Data, uncertainty and limitations

Data

GLOBIO builds on data from literature reviews to construct relationships between biodiversity metrics (MSA) and environmental factors, such as land use, climate, and infrastructure. These are mainly local data on a large variety of ecosystems. Although systematically reviewed, representativeness is not guaranteed and bias may occur towards well-studied species groups, such as birds, and biodiversity-rich regions, such as tropical forests.

GLOBIO input used for assessing the impact of scenarios on biodiversity stems from various IMAGE modules. This includes data on main drivers, such as land-use change (including cropland, grazing land and forests), climate change, and nitrogen deposition. Higher resolution data on land cover are derived from GLC2000 (Bartholome et al., 2004), and data on infrastructure from the Digital Chart of the World (DMA, 1992).

Uncertainties

Uncertainties in GLOBIO outcomes arise from parameterisation of cause–effect relationships, and uncertainties about the input data. Preliminary results from an ongoing sensitivity analysis indicate the largest uncertainties are about land use and land-use intensity parameters, even though these impacts are relatively well studied. In addition, the spatial resolution of land use and landscape composition is still rather coarse, and biodiversity patterns often strongly depend on small landscape elements.

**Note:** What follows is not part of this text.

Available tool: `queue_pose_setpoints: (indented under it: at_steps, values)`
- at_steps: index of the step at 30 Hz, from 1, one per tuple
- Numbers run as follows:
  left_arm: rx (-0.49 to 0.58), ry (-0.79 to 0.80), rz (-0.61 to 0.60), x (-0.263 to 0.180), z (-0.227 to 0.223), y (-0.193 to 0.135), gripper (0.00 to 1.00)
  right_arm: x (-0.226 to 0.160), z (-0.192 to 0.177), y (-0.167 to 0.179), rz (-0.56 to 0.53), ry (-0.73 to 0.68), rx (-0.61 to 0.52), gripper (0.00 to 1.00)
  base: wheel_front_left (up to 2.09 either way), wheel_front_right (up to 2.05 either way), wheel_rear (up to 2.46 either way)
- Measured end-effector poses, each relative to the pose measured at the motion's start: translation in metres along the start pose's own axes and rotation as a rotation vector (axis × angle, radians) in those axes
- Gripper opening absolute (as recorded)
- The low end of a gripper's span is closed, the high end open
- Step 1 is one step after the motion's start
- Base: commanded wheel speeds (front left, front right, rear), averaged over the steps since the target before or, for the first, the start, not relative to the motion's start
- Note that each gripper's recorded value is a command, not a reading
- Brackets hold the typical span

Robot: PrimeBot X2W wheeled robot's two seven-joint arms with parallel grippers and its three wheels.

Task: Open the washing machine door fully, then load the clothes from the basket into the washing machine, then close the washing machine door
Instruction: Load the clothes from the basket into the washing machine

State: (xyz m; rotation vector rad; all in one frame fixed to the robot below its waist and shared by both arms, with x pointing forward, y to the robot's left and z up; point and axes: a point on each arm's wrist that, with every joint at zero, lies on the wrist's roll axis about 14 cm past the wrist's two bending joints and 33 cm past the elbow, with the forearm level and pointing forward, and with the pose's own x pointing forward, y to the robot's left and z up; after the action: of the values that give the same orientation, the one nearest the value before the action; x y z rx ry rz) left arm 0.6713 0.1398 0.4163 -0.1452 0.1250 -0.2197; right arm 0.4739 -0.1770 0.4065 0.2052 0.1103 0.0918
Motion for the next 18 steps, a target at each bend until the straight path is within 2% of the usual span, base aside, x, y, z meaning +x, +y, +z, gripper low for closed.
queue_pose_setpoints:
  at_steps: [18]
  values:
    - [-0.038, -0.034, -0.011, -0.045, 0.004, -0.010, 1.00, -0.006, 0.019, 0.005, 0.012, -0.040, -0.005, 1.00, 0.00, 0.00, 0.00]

Furthermore, the effect of climate change on biodiversity is based on a limited set of species distribution models and climate change scenarios. As the patterns of climate change are uncertain, and differ strongly between global climate models, the local impact of climate change on biodiversity is also subject to substantial uncertainty.

Limitations

Biodiversity is a complex concept that cannot be measured by a single indicator. CBD agreed on a set of five indicator categories to represent the state and changes in the state of biodiversity: extent of ecosystems; abundance and distribution of species; status of threatened species; genetic diversity; and coverage of protected areas (UNEP, 2004).

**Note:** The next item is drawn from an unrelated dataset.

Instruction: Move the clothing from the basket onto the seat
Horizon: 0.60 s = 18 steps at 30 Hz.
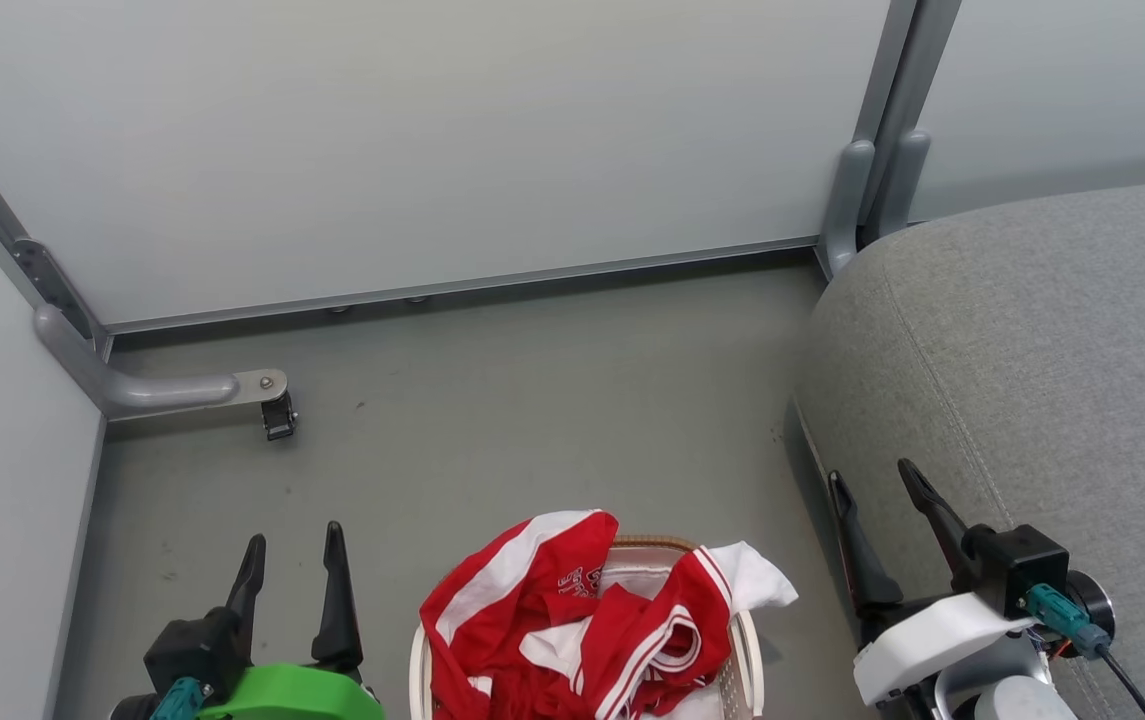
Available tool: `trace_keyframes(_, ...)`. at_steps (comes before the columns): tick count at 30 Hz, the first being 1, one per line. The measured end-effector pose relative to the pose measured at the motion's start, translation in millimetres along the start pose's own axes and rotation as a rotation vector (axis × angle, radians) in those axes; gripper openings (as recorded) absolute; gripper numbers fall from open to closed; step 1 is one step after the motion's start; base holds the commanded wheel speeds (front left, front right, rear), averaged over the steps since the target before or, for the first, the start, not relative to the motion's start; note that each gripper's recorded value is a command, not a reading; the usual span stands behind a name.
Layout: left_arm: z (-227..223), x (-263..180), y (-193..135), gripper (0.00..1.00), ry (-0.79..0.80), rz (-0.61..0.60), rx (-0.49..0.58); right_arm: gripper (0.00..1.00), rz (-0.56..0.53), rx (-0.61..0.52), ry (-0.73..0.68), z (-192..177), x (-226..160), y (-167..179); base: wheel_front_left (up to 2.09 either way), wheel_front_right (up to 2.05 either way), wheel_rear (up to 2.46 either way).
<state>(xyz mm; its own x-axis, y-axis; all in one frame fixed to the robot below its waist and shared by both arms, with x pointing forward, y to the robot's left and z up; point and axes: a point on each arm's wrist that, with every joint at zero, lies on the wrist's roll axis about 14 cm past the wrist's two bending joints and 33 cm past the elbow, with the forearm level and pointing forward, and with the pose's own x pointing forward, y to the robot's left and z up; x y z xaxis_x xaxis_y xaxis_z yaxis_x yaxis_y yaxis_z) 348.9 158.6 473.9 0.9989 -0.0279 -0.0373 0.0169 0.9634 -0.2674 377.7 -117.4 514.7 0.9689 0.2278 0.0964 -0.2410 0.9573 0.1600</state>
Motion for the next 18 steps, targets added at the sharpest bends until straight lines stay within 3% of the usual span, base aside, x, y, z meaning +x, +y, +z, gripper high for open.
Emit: trace_keyframes(18,-5.0,-4.5,-3.9,1.0,-0.001,-0.02,0.097,1.0,0.051,-0.106,-0.019,3.1,0.5,11.7,0.0,0.0,0.0)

GLOBIO has indicators for species abundance (MSA), for the status of threatened species (SRI), and the natural and wilderness area is an indicator for the extent of relatively intact ecosystems. In principle, the GLOBIO model handles all ecosystems in the same way, reporting the relative reduction in MSA in relation to the natural state. Thus, the loss of natural area in a desert is awarded equal weight as the loss of a biodiversity hotspot in the tropics, although results can be presented per biome. This may be a controversial assumption, but there is no straight-forward method to weight ecosystems differently and it allows to assess a broad range of drivers and their effects on biodiversity in a consistent framework and on a global scale.

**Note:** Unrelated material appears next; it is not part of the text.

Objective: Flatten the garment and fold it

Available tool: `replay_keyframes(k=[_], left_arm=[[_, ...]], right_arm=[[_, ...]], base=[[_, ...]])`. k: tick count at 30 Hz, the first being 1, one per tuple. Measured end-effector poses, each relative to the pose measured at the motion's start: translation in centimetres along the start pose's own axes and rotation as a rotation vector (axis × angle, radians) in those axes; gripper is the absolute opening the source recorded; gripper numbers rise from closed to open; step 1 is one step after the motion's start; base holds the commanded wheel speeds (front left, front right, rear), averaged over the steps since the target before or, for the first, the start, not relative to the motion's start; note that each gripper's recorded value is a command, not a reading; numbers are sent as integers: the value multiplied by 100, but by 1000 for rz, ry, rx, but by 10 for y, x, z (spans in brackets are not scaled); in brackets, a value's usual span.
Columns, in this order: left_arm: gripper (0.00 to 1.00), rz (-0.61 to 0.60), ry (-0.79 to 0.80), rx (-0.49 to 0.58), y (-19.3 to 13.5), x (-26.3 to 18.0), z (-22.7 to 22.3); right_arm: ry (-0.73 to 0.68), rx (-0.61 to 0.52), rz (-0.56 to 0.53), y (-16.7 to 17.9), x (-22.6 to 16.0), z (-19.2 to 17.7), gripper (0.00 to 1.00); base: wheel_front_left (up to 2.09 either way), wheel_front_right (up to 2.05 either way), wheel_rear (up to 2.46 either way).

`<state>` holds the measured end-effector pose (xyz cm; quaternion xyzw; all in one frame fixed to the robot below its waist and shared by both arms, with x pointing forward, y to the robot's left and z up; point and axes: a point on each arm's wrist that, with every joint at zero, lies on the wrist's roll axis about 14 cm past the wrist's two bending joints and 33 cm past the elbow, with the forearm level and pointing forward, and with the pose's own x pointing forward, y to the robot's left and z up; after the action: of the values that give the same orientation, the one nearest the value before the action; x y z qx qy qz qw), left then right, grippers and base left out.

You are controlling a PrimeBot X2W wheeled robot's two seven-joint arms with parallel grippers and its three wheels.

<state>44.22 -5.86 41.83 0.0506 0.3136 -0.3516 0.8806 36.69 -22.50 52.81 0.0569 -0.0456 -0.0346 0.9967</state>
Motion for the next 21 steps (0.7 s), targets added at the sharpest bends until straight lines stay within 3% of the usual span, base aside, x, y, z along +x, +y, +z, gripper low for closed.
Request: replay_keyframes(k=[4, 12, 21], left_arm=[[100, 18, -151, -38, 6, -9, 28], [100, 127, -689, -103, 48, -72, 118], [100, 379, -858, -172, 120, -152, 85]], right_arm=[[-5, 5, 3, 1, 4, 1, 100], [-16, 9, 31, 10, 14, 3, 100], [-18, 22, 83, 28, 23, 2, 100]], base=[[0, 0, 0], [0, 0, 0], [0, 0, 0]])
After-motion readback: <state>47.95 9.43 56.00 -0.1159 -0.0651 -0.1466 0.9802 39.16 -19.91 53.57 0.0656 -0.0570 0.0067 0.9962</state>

To broaden the scope of GLOBIO, additional aspects, such as information on ecological traits of the species in the GLOBIO database, are used to address genetic diversity (Newbold et al., 2013). A methodology for projecting Red List Indices is now being developed. The strength of GLOBIO is that a broad range of drivers and their effects on biodiversity can be assessed in a consistent framework and on a global scale.